##### Record set #####

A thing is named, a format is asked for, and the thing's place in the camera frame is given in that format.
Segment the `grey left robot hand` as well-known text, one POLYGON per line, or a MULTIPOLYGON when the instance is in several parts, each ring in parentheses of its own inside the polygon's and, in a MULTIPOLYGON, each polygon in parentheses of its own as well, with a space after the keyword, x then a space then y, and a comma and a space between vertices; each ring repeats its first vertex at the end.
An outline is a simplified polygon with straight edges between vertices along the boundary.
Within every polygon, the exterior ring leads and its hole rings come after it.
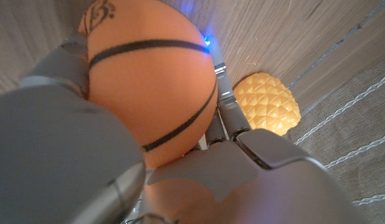
POLYGON ((0 223, 364 223, 325 167, 251 130, 215 37, 220 83, 207 149, 145 171, 120 120, 87 101, 87 39, 62 42, 0 96, 0 223))

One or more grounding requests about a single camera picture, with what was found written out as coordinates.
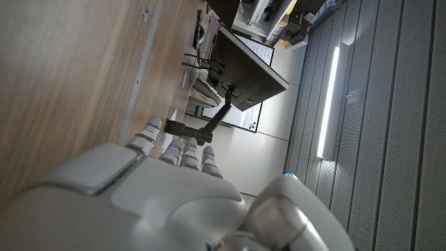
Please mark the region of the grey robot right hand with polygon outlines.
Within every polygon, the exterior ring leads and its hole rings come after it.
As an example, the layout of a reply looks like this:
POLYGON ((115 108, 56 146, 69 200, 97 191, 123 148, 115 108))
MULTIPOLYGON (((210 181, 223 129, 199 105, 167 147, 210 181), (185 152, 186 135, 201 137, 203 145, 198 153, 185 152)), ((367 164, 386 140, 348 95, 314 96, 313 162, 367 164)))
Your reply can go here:
POLYGON ((2 250, 352 250, 346 230, 293 174, 246 206, 211 147, 150 151, 150 121, 125 146, 107 143, 42 175, 1 210, 2 250))

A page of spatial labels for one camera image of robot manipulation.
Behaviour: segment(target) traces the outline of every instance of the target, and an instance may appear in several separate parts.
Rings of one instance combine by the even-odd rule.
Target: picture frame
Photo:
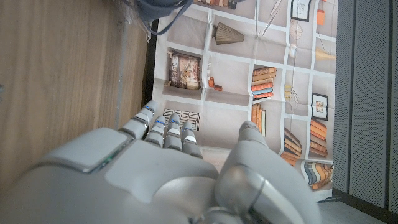
[[[318,93],[312,93],[312,117],[320,120],[327,121],[329,115],[329,96],[325,96]]]
[[[310,21],[311,0],[292,0],[290,17],[299,21]]]

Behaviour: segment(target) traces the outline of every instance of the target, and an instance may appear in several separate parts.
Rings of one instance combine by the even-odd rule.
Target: robot finger
[[[197,140],[193,133],[191,122],[185,122],[181,132],[182,152],[202,159],[203,156],[197,146]]]
[[[182,150],[180,139],[180,117],[175,113],[171,115],[169,124],[167,125],[163,148],[176,149],[179,151]]]
[[[239,129],[238,141],[245,141],[245,140],[257,141],[267,146],[266,139],[261,135],[256,124],[254,124],[251,121],[245,121]]]
[[[165,128],[164,116],[156,118],[153,127],[149,130],[145,141],[155,144],[156,146],[163,147],[163,135]]]
[[[130,134],[134,139],[141,139],[154,116],[157,103],[153,100],[148,102],[138,114],[132,117],[121,129]]]

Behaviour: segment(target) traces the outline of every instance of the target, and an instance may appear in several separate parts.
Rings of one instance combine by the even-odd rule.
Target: robotic hand
[[[150,101],[119,131],[100,128],[48,153],[0,198],[4,223],[320,223],[311,190],[254,123],[220,174],[192,125],[165,130]]]

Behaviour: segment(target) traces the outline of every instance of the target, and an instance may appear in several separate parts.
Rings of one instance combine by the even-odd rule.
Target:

#####

### Task directions
Please repeat, exactly as written, the lines in the records above, starting with the one that has "One or more" and going on through the one that has "MULTIPOLYGON (((210 181, 223". Pictures are to be left out.

### Task response
One or more grounding requests about a single camera picture, with what was found written out as coordinates.
Please mark the region of the grey robot right hand with polygon outlines.
Within every polygon, the exterior ring leads and its hole rings come after it.
As an example, the layout of a reply looks like this:
POLYGON ((115 108, 56 146, 69 200, 97 191, 123 148, 115 108))
MULTIPOLYGON (((210 181, 223 129, 199 105, 167 147, 210 181), (185 152, 186 135, 201 137, 203 145, 198 153, 185 152)), ((367 164, 386 140, 348 95, 314 96, 313 162, 367 164)))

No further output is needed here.